Support geographies from the tract level and up. Block groups are not supported at present because the margins of error for block group-level estimates are often so large as to make the estimates meaningless. We may consider adding support for block groups in the future (open an issue in GitHub if this is of interest).
Support five-year estimates only. One-year estimates bring similar margin of error challenges, even for relatively larger-population geographies, such as tracts, zip codes, and even some places and counties. We may consider adding support for them in the future (open an issue in GitHub if this is of interest).
Support only a subset of ACS variables. Pre-calculated ACS estimates cover tens of thousands of different variables. But, in our work, only a small fraction of these is used frequently. We’ve tried to select those common variables to return by default, cognizant that at present, every additional variable returned results in a slower query. Open an issue in GitHub if you’d like to see additional variables added to the default set.
Rename all variables. The default variable names returned by the ACS API are not human-friendly. Not only is it challenging to determine what a given variable represents when you’re looking at a name like B01001_001E, but when you’re looking at a dozen or a hundred such variables, it’s very easy to accidentally misinterpret or mis-select the variable(s) you want. For these reasons, we apply more meaningful names to every returned variable, while retaining consistency of variable names from within the same table so that it’s easy to select and operate on sets of interrelated variables. The downside of this approach is that the default API variable names are used in other publications, and that you will find no documentation anywhere (apart from the codebook returned by this package!) of a variable named, for example, race_personofcolor_percent. Many variables in the codebook have their original API names included in their definitions, but we plan to continue to expand this documentation to make it more comprehensive and easier to work with.

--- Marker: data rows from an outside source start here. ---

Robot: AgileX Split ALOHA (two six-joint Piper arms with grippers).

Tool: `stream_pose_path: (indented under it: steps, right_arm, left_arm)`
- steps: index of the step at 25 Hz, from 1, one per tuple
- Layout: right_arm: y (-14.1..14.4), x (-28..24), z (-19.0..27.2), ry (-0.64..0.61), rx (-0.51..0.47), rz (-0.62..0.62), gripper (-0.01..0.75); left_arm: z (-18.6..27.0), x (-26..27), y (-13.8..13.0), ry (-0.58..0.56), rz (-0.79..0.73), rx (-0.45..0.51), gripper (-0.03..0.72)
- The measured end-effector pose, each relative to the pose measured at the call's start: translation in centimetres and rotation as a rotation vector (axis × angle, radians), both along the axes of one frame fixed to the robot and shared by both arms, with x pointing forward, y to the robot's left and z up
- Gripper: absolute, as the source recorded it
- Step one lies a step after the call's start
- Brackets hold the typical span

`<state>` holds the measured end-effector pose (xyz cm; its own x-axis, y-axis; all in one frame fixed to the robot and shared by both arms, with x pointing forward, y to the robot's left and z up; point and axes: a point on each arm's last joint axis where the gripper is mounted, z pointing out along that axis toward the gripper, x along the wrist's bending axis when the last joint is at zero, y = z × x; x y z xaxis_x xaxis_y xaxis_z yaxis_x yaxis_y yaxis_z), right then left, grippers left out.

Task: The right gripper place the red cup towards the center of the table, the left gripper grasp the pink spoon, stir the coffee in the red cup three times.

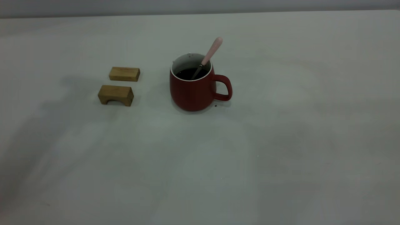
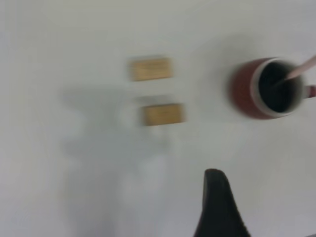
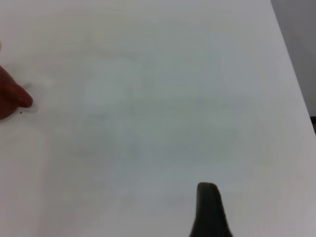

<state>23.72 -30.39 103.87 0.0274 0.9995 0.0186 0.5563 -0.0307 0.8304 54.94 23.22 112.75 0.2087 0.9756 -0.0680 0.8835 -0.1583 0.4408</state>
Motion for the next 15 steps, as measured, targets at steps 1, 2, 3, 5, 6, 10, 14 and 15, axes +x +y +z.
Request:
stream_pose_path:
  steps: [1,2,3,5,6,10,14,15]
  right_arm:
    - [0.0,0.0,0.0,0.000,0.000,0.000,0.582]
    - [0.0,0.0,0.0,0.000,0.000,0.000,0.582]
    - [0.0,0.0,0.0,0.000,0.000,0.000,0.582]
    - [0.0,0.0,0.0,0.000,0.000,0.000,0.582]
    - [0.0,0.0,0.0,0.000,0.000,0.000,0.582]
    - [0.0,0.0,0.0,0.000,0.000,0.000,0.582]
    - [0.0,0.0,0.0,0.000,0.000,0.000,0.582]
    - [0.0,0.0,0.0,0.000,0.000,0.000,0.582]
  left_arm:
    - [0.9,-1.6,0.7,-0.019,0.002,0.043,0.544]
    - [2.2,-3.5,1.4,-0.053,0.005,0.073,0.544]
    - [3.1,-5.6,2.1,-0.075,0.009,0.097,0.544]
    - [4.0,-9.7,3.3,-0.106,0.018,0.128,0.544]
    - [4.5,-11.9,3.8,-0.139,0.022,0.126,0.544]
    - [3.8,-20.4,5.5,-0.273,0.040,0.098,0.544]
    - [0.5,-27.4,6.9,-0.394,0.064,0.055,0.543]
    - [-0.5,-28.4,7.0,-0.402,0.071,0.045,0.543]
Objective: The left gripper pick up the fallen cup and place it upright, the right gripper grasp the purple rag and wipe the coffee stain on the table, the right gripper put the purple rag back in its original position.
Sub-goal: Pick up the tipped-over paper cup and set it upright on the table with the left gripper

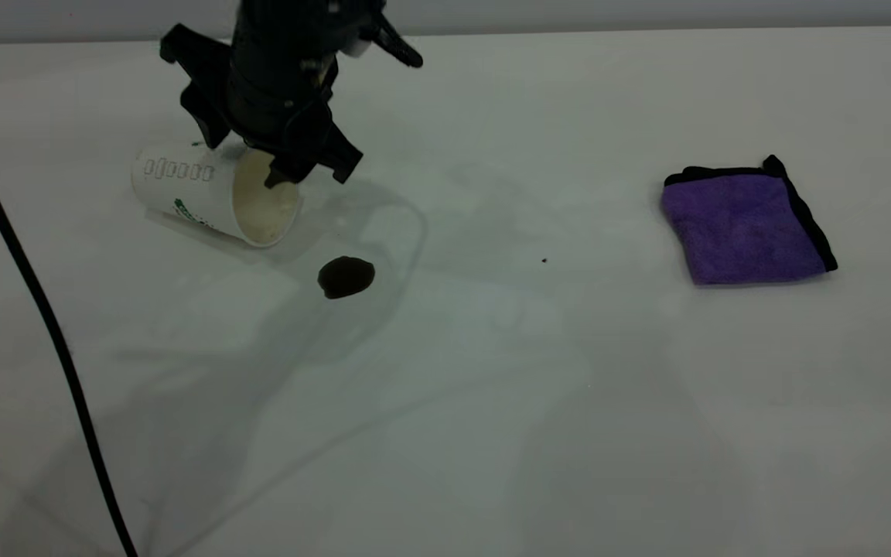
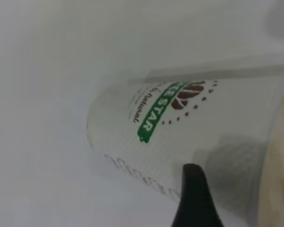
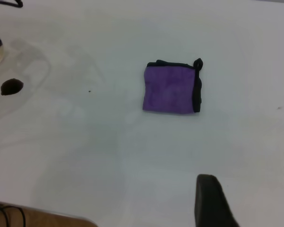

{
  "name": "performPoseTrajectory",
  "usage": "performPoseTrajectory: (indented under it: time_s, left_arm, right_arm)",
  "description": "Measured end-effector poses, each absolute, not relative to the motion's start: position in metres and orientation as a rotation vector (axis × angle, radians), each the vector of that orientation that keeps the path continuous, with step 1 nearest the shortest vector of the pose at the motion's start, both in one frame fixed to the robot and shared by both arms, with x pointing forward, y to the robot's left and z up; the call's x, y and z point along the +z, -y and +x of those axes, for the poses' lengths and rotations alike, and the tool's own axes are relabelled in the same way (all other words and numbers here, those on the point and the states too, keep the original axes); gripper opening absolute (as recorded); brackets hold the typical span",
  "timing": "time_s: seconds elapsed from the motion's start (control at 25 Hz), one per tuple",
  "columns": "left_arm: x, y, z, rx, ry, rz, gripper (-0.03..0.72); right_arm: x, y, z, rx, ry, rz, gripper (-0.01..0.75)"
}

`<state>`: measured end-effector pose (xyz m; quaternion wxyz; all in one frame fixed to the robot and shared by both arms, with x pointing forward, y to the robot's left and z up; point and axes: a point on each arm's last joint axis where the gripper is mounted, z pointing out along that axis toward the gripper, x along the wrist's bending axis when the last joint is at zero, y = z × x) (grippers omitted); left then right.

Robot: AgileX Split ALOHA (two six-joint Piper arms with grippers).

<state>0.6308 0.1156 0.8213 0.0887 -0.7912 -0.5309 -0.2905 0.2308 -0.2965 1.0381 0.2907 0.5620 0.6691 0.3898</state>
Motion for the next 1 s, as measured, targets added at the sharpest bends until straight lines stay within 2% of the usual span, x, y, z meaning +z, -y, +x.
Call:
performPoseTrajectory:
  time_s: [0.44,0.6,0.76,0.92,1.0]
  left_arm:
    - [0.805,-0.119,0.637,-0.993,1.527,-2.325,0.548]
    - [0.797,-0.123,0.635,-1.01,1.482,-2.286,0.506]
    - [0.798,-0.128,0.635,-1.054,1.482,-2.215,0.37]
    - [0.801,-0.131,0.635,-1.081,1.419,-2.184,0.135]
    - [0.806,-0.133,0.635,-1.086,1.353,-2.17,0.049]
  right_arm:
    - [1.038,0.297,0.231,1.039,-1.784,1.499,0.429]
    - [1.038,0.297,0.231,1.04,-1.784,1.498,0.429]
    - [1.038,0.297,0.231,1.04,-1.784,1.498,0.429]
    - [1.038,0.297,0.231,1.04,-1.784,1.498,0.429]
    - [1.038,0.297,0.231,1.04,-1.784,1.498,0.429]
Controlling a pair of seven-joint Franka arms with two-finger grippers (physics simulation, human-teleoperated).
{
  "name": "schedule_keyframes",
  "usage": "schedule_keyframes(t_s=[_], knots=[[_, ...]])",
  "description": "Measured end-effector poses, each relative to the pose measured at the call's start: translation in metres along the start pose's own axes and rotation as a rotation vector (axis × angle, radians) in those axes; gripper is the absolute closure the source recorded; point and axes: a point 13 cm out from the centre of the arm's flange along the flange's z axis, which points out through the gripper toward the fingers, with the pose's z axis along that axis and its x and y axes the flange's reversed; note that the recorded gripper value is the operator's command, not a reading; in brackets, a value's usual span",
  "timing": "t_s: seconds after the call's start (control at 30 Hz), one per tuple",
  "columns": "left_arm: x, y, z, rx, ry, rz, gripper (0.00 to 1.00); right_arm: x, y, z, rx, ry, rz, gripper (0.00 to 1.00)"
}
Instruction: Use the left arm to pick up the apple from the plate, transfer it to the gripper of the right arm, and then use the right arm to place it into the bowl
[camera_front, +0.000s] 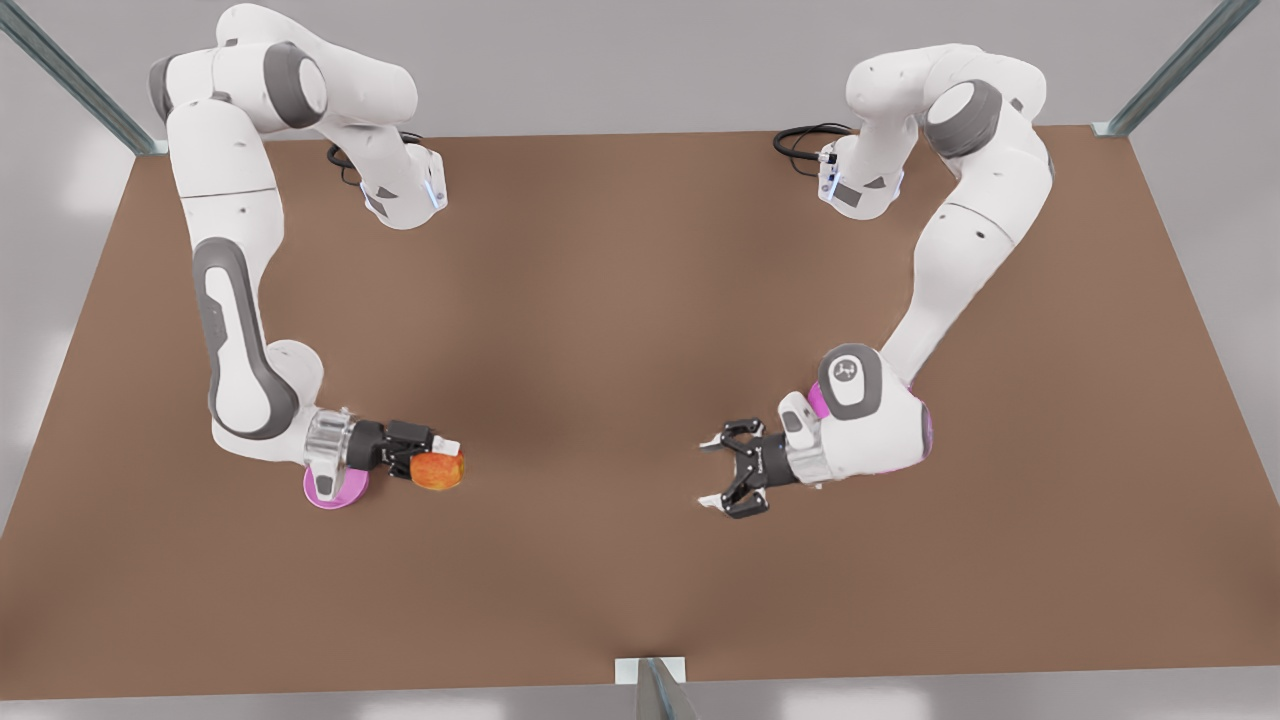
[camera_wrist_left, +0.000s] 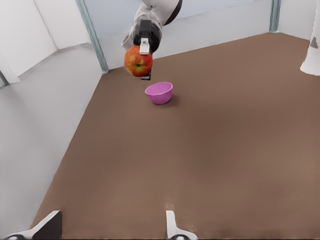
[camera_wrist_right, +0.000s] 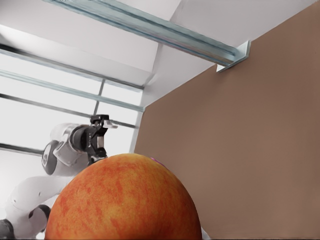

Return a very large, wide dataset. The underlying library(tidycensus) interface to the Census Bureau API can return a single variable or table, and often this is how users employ it. Conversely, it’s common to want dozens or perhaps even hundreds of variables–this is the use case around which library(urbnindicators) was designed. Queries at small geographies can be slow, but the result is a dataset containing everything you could want (hopefully) and more (likely). If you’re just looking for one, or a few, variables, library(tidycensus) is probably a better approach, and you can still use functions like urbnindicators::select_variables_by_name(), urbnindicators::filter_variables(), and urbnindicators::list_acs_variables() to select and sensibly name variables returned from library(tidycensus). In the future, we’ll add caching options so that you don’t have to repeatedly make the same queries and can instead read results in from a local directory.